*ABOUT THIS TASK*:
All of the listing should be output exactly, apart from the pictures.

*DATASET EXCERPT*:
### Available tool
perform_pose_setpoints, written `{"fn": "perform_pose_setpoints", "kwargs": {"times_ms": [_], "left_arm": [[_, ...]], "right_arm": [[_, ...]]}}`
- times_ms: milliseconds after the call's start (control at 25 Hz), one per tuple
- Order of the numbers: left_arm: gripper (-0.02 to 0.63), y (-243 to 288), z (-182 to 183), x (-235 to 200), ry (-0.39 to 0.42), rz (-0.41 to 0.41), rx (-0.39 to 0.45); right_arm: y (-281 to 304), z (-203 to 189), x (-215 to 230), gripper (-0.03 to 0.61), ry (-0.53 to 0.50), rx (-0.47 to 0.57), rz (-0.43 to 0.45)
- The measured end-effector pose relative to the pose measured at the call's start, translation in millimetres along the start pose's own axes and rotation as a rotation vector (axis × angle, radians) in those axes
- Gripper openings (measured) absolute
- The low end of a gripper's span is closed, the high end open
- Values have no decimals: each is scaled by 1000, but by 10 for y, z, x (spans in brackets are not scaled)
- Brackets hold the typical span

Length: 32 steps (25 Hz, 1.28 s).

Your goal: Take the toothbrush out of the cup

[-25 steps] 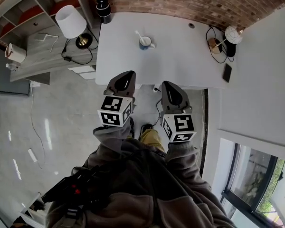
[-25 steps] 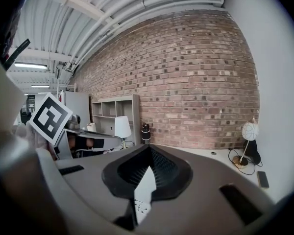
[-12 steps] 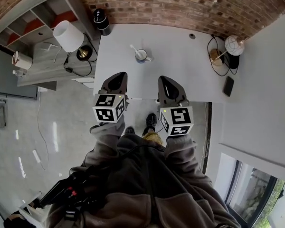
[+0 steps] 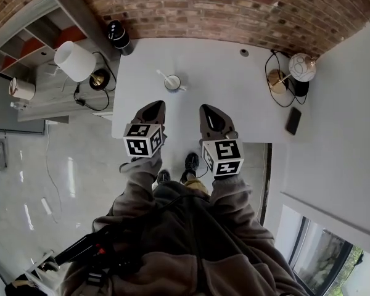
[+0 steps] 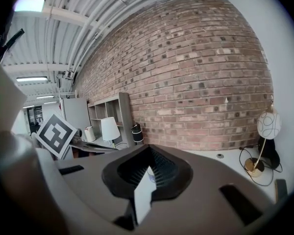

*EXERCISE ANSWER*:
### Available tool
perform_pose_setpoints, written `{"fn": "perform_pose_setpoints", "kwargs": {"times_ms": [_], "left_arm": [[_, ...]], "right_arm": [[_, ...]]}}`
- times_ms: milliseconds after the call's start (control at 25 Hz), one per tuple
- Order of the numbers: left_arm: gripper (-0.02 to 0.63), y (-243 to 288), z (-182 to 183), x (-235 to 200), ry (-0.39 to 0.42), rz (-0.41 to 0.41), rx (-0.39 to 0.45); right_arm: y (-281 to 304), z (-203 to 189), x (-215 to 230), gripper (-0.03 to 0.61), ry (-0.53 to 0.50), rx (-0.47 to 0.57), rz (-0.43 to 0.45)
- The measured end-effector pose relative to the pose measured at the call's start, translation in millimetres along the start pose's own axes and rotation as a rotation vector (axis × angle, radians) in those axes
- Gripper openings (measured) absolute
- The low end of a gripper's span is closed, the high end open
- Values have no decimals: each is scaled by 1000, but by 10 for y, z, x (spans in brackets are not scaled)
- Brackets hold the typical span

Length: 32 steps (25 Hz, 1.28 s).

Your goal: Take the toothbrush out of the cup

[-25 steps] 
[-25 steps] 
[-12 steps] 
[+0 steps] 
[+0 steps] 

The answer contains nothing more.